WHAT YOU NEED TO DO:
Write out the lines of the material below exactly, beginning at the line with "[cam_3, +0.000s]" and stopping after the line with "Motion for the", and leave out the pictures.

COLLECTED DATA:
—————
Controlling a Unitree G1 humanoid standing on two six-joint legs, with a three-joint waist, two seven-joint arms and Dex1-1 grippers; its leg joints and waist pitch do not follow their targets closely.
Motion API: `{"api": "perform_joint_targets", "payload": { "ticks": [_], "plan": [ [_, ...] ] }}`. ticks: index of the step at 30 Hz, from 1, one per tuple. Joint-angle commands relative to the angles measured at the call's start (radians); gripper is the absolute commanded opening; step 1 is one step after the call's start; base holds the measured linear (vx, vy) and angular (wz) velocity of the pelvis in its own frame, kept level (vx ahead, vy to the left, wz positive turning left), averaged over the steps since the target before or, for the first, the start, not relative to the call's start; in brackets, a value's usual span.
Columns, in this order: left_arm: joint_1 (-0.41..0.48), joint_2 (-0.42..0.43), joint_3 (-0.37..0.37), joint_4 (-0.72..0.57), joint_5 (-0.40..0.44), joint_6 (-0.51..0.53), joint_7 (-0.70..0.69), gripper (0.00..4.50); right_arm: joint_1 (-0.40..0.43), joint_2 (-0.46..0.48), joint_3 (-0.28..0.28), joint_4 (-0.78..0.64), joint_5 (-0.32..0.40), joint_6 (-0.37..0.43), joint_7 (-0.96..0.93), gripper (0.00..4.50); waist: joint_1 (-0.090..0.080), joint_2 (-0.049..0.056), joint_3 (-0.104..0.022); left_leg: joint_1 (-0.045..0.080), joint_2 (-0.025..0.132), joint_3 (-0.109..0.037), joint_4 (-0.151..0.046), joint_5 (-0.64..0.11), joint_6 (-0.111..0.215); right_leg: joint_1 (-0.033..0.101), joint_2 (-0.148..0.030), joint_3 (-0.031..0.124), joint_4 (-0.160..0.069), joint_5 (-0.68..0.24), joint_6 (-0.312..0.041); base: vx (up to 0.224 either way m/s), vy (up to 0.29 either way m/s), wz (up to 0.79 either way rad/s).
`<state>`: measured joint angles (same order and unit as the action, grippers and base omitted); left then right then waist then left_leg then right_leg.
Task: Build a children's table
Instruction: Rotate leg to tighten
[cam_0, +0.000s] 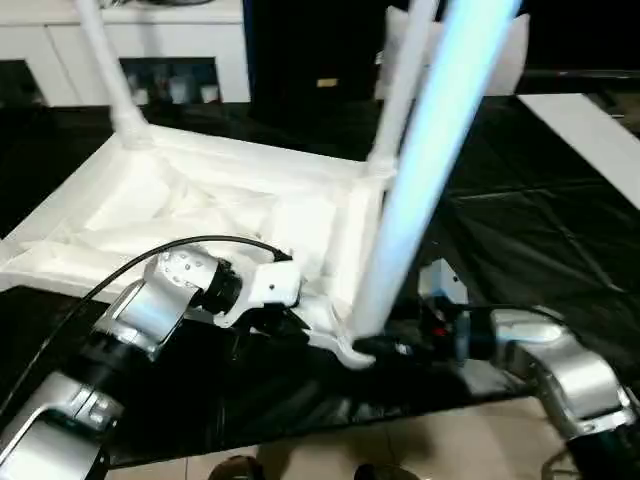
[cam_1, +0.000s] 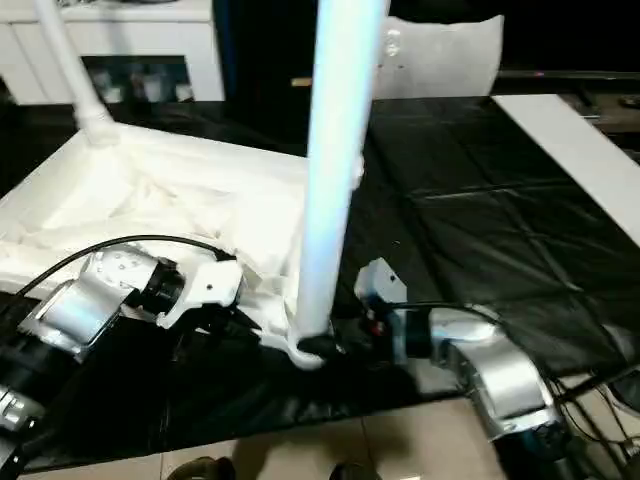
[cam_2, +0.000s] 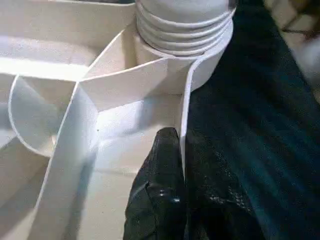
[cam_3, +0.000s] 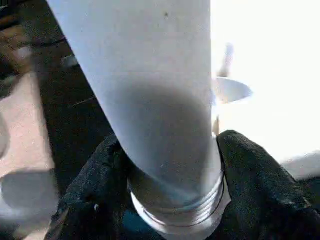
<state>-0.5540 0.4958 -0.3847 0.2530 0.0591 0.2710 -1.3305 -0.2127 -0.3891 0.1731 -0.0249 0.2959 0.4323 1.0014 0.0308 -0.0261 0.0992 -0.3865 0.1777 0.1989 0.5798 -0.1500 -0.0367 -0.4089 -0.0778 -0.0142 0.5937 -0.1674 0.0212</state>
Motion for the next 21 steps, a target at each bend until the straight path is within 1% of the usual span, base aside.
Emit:
{"api": "perform_joint_targets", "payload": {
  "ticks": [1, 2, 3, 4, 5, 6, 7, 8, 9, 10, 11, 12, 13, 14, 15, 16, 17, 18, 19, 20, 21],
  "plan": [
    [0.004, -0.088, -0.014, -0.057, -0.020, 0.068, 0.100, 0.00, 0.005, 0.052, 0.069, -0.002, -0.020, 0.025, -0.057, 2.42, -0.007, -0.009, -0.046, 0.038, 0.044, -0.037, -0.076, -0.486, -0.049, 0.001, -0.060, 0.023, -0.102, -0.669, -0.139, -0.057, 0.015, -0.10],
    [0.011, -0.129, 0.002, -0.096, -0.015, 0.146, 0.160, 0.00, 0.002, 0.111, 0.046, 0.012, -0.032, 0.057, -0.151, 2.42, -0.021, -0.008, -0.043, 0.030, 0.040, -0.048, -0.079, -0.507, -0.059, 0.007, -0.062, 0.015, -0.110, -0.740, -0.100, -0.055, 0.028, -0.17],
    [0.011, -0.129, 0.002, -0.096, -0.015, 0.146, 0.160, 0.00, 0.002, 0.111, 0.046, 0.012, -0.032, 0.057, -0.151, 2.41, -0.032, -0.007, -0.044, 0.027, 0.038, -0.054, -0.082, -0.524, -0.063, 0.007, -0.061, 0.007, -0.114, -0.756, -0.088, -0.055, 0.028, -0.17],
    [0.011, -0.150, 0.010, -0.107, -0.011, 0.177, 0.192, 0.00, 0.000, 0.138, 0.036, 0.017, -0.037, 0.071, -0.195, 2.41, -0.038, -0.009, -0.044, 0.030, 0.037, -0.055, -0.081, -0.534, -0.065, 0.006, -0.060, 0.005, -0.117, -0.759, -0.082, -0.053, 0.036, -0.17],
    [0.009, -0.174, 0.019, -0.117, 0.001, 0.207, 0.232, 0.00, -0.006, 0.167, 0.028, 0.025, -0.047, 0.082, -0.244, 2.41, -0.042, -0.007, -0.044, 0.032, 0.037, -0.058, -0.082, -0.544, -0.064, 0.006, -0.060, 0.002, -0.119, -0.756, -0.082, 0.000, 0.000, 0.00],
    [0.006, -0.206, 0.028, -0.131, 0.022, 0.250, 0.287, 0.00, -0.012, 0.196, 0.025, 0.032, -0.063, 0.091, -0.302, 2.41, -0.052, -0.005, -0.043, 0.029, 0.037, -0.061, -0.085, -0.561, -0.065, 0.008, -0.059, -0.004, -0.124, -0.748, -0.080, -0.051, 0.039, -0.15],
    [0.001, -0.226, 0.032, -0.133, 0.030, 0.272, 0.314, 0.00, -0.020, 0.214, 0.023, 0.046, -0.077, 0.086, -0.337, 2.41, -0.057, -0.004, -0.039, 0.032, 0.036, -0.063, -0.085, -0.583, -0.067, 0.003, -0.056, -0.008, -0.128, -0.751, -0.079, -0.056, 0.044, -0.13],
    [-0.001, -0.243, 0.033, -0.141, 0.037, 0.297, 0.337, 0.00, -0.026, 0.230, 0.018, 0.057, -0.089, 0.085, -0.373, 2.41, -0.069, 0.004, -0.037, 0.044, 0.035, -0.072, -0.084, -0.657, -0.065, 0.008, -0.055, -0.037, -0.144, -0.754, -0.065, -0.078, 0.068, -0.21],
    [-0.019, -0.296, 0.055, -0.133, 0.053, 0.348, 0.419, 0.00, -0.058, 0.291, -0.018, 0.109, -0.106, 0.076, -0.482, 2.41, -0.080, 0.010, -0.031, 0.037, 0.042, -0.079, -0.098, -0.712, -0.070, 0.020, -0.052, -0.056, -0.142, -0.721, -0.063, -0.052, 0.048, -0.14],
    [-0.028, -0.321, 0.065, -0.130, 0.060, 0.373, 0.458, 0.00, -0.074, 0.322, -0.039, 0.133, -0.111, 0.077, -0.535, 2.41, -0.086, 0.021, -0.026, 0.041, 0.048, -0.083, -0.112, -0.773, -0.080, 0.022, -0.044, -0.072, -0.139, -0.684, -0.071, 0.000, 0.000, 0.00],
    [-0.033, -0.334, 0.071, -0.128, 0.065, 0.387, 0.480, 0.00, -0.081, 0.336, -0.050, 0.145, -0.112, 0.078, -0.560, 2.41, -0.091, 0.027, -0.023, 0.009, 0.069, -0.084, -0.165, -0.861, -0.089, 0.070, -0.024, -0.092, -0.077, -0.538, -0.082, -0.117, 0.021, -0.01],
    [-0.042, -0.359, 0.085, -0.124, 0.075, 0.410, 0.523, 0.00, -0.095, 0.362, -0.069, 0.161, -0.112, 0.083, -0.596, 2.41, -0.028, 0.041, -0.015, -0.078, 0.095, -0.041, -0.251, -0.933, -0.084, 0.132, -0.002, -0.084, 0.121, -0.253, -0.089, -0.117, 0.021, -0.01],
    [-0.057, -0.381, 0.099, -0.114, 0.085, 0.424, 0.567, 0.00, -0.116, 0.397, -0.097, 0.182, -0.104, 0.087, -0.639, 2.41, -0.006, 0.033, -0.024, -0.074, 0.089, -0.013, -0.244, -0.894, -0.053, 0.122, 0.000, -0.071, 0.126, -0.196, -0.070, -0.088, -0.028, 0.18],
    [-0.071, -0.401, 0.112, -0.106, 0.094, 0.437, 0.611, 0.00, -0.136, 0.426, -0.119, 0.199, -0.099, 0.088, -0.675, 2.41, -0.034, -0.033, -0.053, 0.036, 0.042, 0.004, -0.126, -0.648, -0.049, 0.027, -0.039, 0.020, 0.029, -0.545, -0.021, 0.031, -0.124, 0.09],
    [-0.074, -0.405, 0.115, -0.103, 0.096, 0.437, 0.621, 0.00, -0.141, 0.432, -0.122, 0.203, -0.099, 0.088, -0.681, 2.41, -0.032, -0.060, -0.072, 0.087, -0.001, -0.032, 0.027, -0.404, -0.033, -0.038, -0.112, 0.022, -0.115, -0.850, -0.005, 0.031, -0.124, 0.09],
    [-0.080, -0.407, 0.117, -0.099, 0.103, 0.432, 0.636, 0.00, -0.150, 0.434, -0.115, 0.209, -0.110, 0.080, -0.685, 2.41, -0.026, -0.034, -0.042, 0.019, -0.052, -0.082, 0.099, -0.112, 0.028, -0.013, -0.139, 0.095, -0.165, -1.093, -0.002, 0.091, -0.100, -0.27],
    [-0.082, -0.396, 0.111, -0.100, 0.114, 0.416, 0.630, 0.00, -0.157, 0.416, -0.079, 0.219, -0.146, 0.038, -0.663, 2.41, -0.011, -0.021, -0.041, -0.052, -0.017, -0.107, 0.034, -0.080, -0.007, 0.073, -0.146, 0.070, -0.095, -0.866, -0.046, 0.076, -0.010, -0.15],
    [-0.081, -0.392, 0.109, -0.101, 0.115, 0.412, 0.627, 0.00, -0.157, 0.412, -0.074, 0.219, -0.150, 0.029, -0.658, 2.41, -0.006, -0.004, -0.045, -0.033, 0.012, -0.106, -0.013, -0.105, -0.029, 0.057, -0.112, 0.046, -0.075, -0.685, -0.084, 0.076, -0.010, -0.15],
    [-0.079, -0.387, 0.107, -0.106, 0.117, 0.411, 0.626, 0.00, -0.156, 0.409, -0.069, 0.220, -0.154, 0.016, -0.654, 2.96, -0.014, -0.002, -0.051, -0.003, 0.023, -0.095, -0.033, -0.145, -0.031, 0.025, -0.060, 0.024, -0.056, -0.518, -0.111, 0.000, 0.000, 0.00],
    [-0.079, -0.386, 0.107, -0.107, 0.117, 0.411, 0.626, 0.00, -0.155, 0.409, -0.069, 0.221, -0.154, 0.014, -0.653, 2.96, -0.031, 0.012, -0.067, 0.020, 0.041, -0.092, -0.040, -0.128, -0.017, 0.031, -0.043, 0.014, -0.025, -0.174, -0.204, 0.000, 0.000, 0.00],
    [-0.072, -0.366, 0.094, -0.112, 0.120, 0.391, 0.606, 0.00, -0.152, 0.403, -0.074, 0.222, -0.155, -0.001, -0.646, 3.10, -0.039, 0.010, -0.066, 0.007, 0.039, -0.086, -0.051, -0.125, 0.026, 0.048, -0.043, 0.005, -0.028, -0.064, -0.261, 0.000, 0.000, 0.00]
  ]
}}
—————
RESPONSE:
[cam_3, +0.000s] 
<state>-0.5540 0.4958 -0.3847 0.2530 0.0591 0.2710 -1.3305 -0.2127 -0.3891 0.1731 -0.0249 0.2959 0.4323 1.0014 0.0308 -0.0261 0.0992 -0.3865 0.1777 0.1989 0.5798 -0.1500 -0.0367 -0.4089 -0.0778 -0.0142 0.5937 -0.1674 0.0212</state>
Motion for the next 21 steps, a target at each bend until the straight path is within 1% of the usual span, base aside.

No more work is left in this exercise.